Yes, ever since Tepper established the lawsuit many people found another level of insecurity with this action and TERP traded down and has hard time to go up. However when the same Tepper announced his position in the stock, on that day, TERP went up 30% and I believe his very involvement allowed for TERP to go up well over $12.
I sympathize with Tepper's cause, but I do not bet on his win. I bet on the TERP being a winning stock in either of possible outcomes. I think if Tepper won we would have a swifter and more capable business, a lot more independent to choose what is better for its shareholders not a sponsor company. The day SUNE IPO TERP the concept of own backyard should no longer apply, but as usual the self-control is harder than self-dealing.
If you consider that TERP CEO wanted the deal, when he got fired why the deal is on? Is it because committing suicide by merger is the honorable way Chatilla decided to go out, against his own will? Sounds rather naive. Like a puppet board of directors the execs of TerraForm had committed resources of the company to enable SUNE's merger with Vivint. Tepper has taken an opportunity to argue not to teach ethics in the Sunday school, but to earn money. He has spelled out the reasons and sued. It makes sense to preserve the value of TERP in a state it is now. If decision is made under duress you have reason for claims of unfairness and self-dealing.
The point is that SUNE does not have to make the deal, it wants to make the deal. I have found not a single statement from SUNE they do not want it. In fact the want it so bad, they are willing to sell Vivint assets to someone else at the loss, that is how much they want it.
how does Tepper harm TERP? I like to understand this
Are you saying that CEO of a company can damage it and just because he can, nobody should say anything?
I can see that SUNE shareholders do not care what price assets are sold to TERP, as long as they are. If they do not SUNE is in trouble. However, that does not make those actions right. Let the law rule over this one. SUNE management had done nothing for own shareholders to a point one of them is trying to change the company's direction. Another shareholder wants to prevent the harm from happening to the company. It it just too bad those actions are in conflict, otherwise to me those action look like a same motion. .

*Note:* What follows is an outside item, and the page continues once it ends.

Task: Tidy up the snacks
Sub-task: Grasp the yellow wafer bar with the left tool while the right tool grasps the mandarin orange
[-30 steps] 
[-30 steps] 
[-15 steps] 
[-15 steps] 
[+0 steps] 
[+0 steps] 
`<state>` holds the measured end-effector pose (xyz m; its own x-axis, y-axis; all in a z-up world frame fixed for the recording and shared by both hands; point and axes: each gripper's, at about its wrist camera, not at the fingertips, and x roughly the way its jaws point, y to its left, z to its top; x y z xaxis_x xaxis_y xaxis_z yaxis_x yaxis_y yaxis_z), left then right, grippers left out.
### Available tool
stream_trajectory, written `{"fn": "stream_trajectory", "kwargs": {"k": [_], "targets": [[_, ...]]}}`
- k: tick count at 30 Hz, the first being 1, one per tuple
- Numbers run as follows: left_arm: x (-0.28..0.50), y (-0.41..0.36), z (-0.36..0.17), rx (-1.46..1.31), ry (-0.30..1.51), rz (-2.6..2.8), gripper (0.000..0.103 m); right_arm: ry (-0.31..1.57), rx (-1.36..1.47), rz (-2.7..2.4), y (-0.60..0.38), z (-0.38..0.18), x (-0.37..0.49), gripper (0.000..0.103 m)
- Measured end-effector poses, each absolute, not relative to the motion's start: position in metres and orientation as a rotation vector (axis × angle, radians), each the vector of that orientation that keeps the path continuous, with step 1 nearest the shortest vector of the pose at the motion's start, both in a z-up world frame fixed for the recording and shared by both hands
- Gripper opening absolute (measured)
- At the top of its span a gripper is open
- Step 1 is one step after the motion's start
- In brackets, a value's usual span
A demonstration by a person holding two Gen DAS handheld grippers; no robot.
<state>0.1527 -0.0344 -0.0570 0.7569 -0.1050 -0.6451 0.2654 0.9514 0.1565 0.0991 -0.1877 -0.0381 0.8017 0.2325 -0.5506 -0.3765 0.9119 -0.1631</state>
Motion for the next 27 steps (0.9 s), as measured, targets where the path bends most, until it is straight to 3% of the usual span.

jjw, I have mentioned it, this is possible, but I think is too late to make it meaningful. You have the 16th, hearing and then you have on 24th just a formality of Vivint vote. March 18th has also a role to play. In theory either company can walk if circumstances of not their fault prevent the consummation. Since anything happening to TERP and its action does not prevent merger and since not selling to third parties does not change the conditions of agreement , SUNE is too committed and third party sale sounds frantic and late to execute. To your point the price reduction is cost to SUNE, so frantic circumstances means a lot cost to SUNE. Does not make a lot of sense if Tepper was to lose. In fact third party sales inclusion was a surprise, sounded like a admission of guilt of pressuring TERP. It could be also a strategy to show, we tried but nobody wanted them. Who knows.
I am not anticipating any outcome. Therefore, the entire comment of yours makes not a lot of sense to me. Further if I do not anticipate specific outcome, how can I predict Tepper's loss?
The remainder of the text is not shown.